I like Schopenhauer’s ideas more than I like Nietzsche’s and I agree with him that one can make oneself stupid by reading too much and I’ve re-read “On Thinking for Oneself” a couple of times, but that’s about it.
See, a couple of years ago I’ve read this in “On the suffering of the world”. In it, he claims that “misfortune in general is the rule” and that we think more about the unpleasant and painful things because that is felt directly, instantly and with great clarity. This instant property of the unpleasant reminds me somewhat of the asymmetry between the destruction and construction and how the good changes are usually gradual and incremental while bad things tend to happen suddenly and how this is one of the reasons why the news is biased towards negativity.
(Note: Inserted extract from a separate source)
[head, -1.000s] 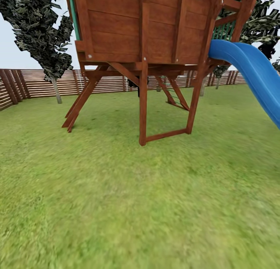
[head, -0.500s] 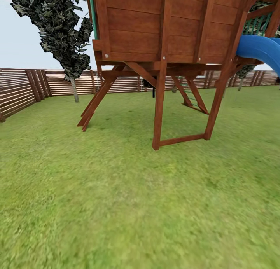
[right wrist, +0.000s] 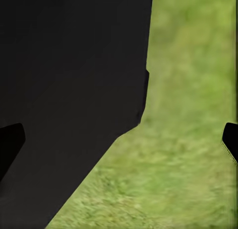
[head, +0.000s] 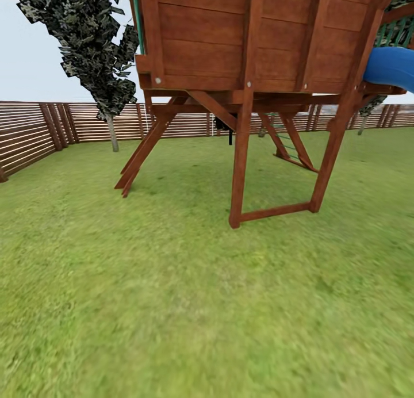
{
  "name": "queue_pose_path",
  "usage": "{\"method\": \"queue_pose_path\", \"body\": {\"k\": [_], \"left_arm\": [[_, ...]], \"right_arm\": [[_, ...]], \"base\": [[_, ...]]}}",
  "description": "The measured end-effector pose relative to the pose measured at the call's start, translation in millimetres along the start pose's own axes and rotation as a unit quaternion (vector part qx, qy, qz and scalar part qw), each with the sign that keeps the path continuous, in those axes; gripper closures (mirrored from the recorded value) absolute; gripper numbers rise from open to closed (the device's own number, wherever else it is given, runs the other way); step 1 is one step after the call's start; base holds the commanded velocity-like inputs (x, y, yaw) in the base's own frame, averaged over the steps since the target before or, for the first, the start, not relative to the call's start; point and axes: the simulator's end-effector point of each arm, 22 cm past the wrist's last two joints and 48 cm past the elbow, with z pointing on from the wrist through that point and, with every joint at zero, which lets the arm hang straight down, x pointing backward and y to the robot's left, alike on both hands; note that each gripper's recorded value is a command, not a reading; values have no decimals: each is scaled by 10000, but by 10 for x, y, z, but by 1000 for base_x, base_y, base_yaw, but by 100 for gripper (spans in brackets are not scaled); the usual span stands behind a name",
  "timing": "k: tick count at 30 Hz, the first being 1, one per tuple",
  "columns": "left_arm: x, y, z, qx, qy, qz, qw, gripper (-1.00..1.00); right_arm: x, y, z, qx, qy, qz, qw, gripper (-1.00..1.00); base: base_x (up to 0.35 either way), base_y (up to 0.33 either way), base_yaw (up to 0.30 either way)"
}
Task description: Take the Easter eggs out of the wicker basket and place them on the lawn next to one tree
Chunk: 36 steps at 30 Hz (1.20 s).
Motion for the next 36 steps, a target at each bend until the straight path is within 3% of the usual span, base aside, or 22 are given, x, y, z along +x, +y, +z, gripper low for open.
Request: {"method": "queue_pose_path", "body": {"k": [9, 36], "left_arm": [[1, 0, 0, 0, 0, 0, 10000, -100], [1, 0, 0, 0, 0, 0, 10000, -100]], "right_arm": [[-3, -2, 0, 4, -2, -2, 10000, -100], [-4, -5, 0, 11, -2, -3, 10000, -100]], "base": [[334, 0, 73], [334, 0, 262]]}}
It’s not only because we are drawn to the negative and so it makes economic sense to do so, but also because bad events are simply easier and more exciting to report on. It also reminds me of that Warren Buffett quote: “It takes 20 years to build a reputation and five minutes to ruin it”.
But I digress — reading “On the suffering of the world” made me stumble upon this sentence:
For evil is precisely that which is positive, that which makes itself palpable; and good, on the other hand, i.e. all happiness and all gratification, is that which is negative, the mere abolition of a desire and extinction of a pain.
And for the love of everything that’s holy, I couldn’t figure out why anyone would say “evil is precisely that which is positive”. But after contemplating a bit on this, I think he is referring to the fact that how the evil is usually an addition, while the good is usually a subtraction. Taleb calls this subtractive path to the good “via negativa” and in his books provides examples mostly centered on health and how instead of addition of complicated pills one would achieve better results by mere elimination and stop smoking for instance, or stop drinking, or overeating. So in this sense smoking and drinking is an evil that is positive because it’s an addition to the natural way of things and we would be good without it.